* What is required *
Among the lines of the material, copy those that hold the string "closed".

* Supplied information *
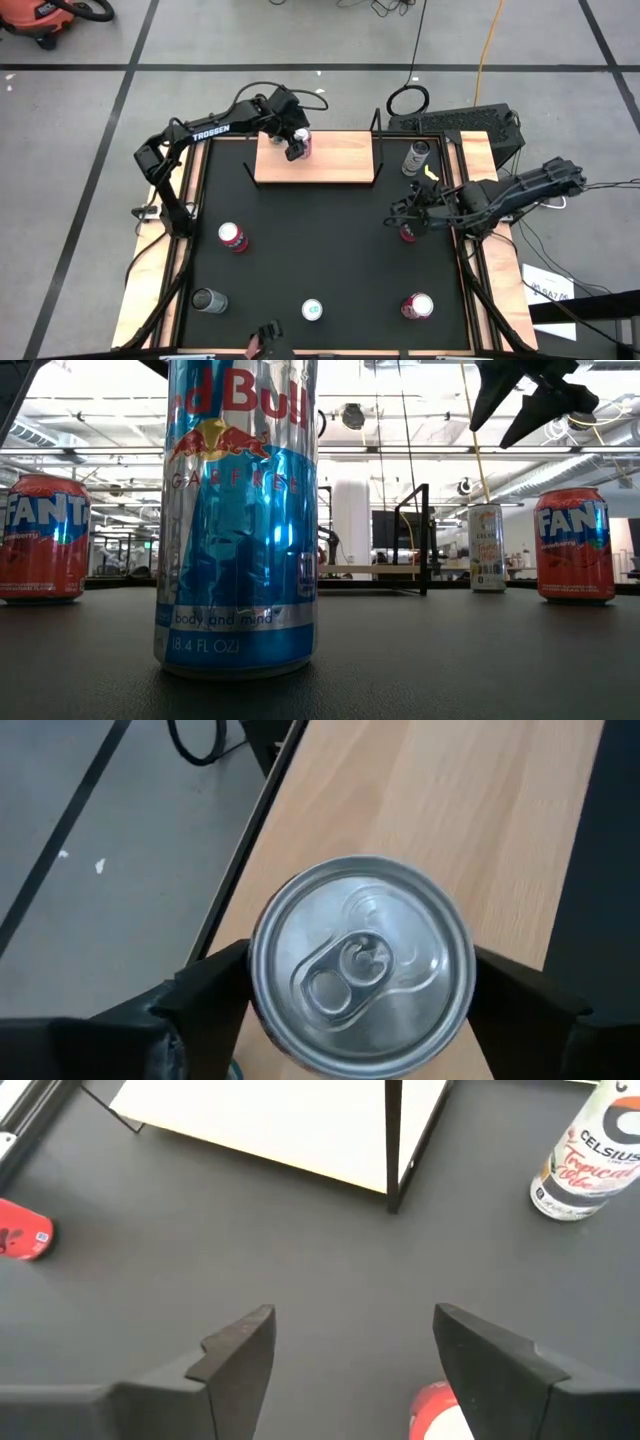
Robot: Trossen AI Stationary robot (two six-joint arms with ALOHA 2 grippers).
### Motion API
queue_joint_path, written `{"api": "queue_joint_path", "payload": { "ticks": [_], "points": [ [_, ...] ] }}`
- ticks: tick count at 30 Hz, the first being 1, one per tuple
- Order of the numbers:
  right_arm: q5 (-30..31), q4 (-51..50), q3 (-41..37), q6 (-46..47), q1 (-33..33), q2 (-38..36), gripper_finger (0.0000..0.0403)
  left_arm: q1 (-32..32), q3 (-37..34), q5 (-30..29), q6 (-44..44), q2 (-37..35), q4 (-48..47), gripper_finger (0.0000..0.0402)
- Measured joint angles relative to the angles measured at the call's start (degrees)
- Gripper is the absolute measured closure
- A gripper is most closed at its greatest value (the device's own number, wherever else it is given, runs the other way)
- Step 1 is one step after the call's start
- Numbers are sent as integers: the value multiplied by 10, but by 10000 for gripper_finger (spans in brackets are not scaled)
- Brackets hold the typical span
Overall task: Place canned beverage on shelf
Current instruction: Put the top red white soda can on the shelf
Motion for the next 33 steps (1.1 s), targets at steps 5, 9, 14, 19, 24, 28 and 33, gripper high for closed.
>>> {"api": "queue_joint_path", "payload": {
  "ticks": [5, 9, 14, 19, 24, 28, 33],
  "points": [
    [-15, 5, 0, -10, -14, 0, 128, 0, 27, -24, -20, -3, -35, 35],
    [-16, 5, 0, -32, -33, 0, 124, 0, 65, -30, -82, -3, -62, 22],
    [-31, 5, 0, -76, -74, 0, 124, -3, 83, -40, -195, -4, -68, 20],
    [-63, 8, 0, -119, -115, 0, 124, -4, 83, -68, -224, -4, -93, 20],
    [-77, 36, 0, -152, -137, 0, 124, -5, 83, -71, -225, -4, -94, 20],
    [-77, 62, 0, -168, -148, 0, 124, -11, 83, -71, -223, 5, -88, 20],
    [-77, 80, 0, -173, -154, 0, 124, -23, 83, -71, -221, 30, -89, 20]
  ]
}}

* Your solution *
- A gripper is most closed at its greatest value (the device's own number, wherever else it is given, runs the other way)
Motion for the next 33 steps (1.1 s), targets at steps 5, 9, 14, 19, 24, 28 and 33, gripper high for closed.

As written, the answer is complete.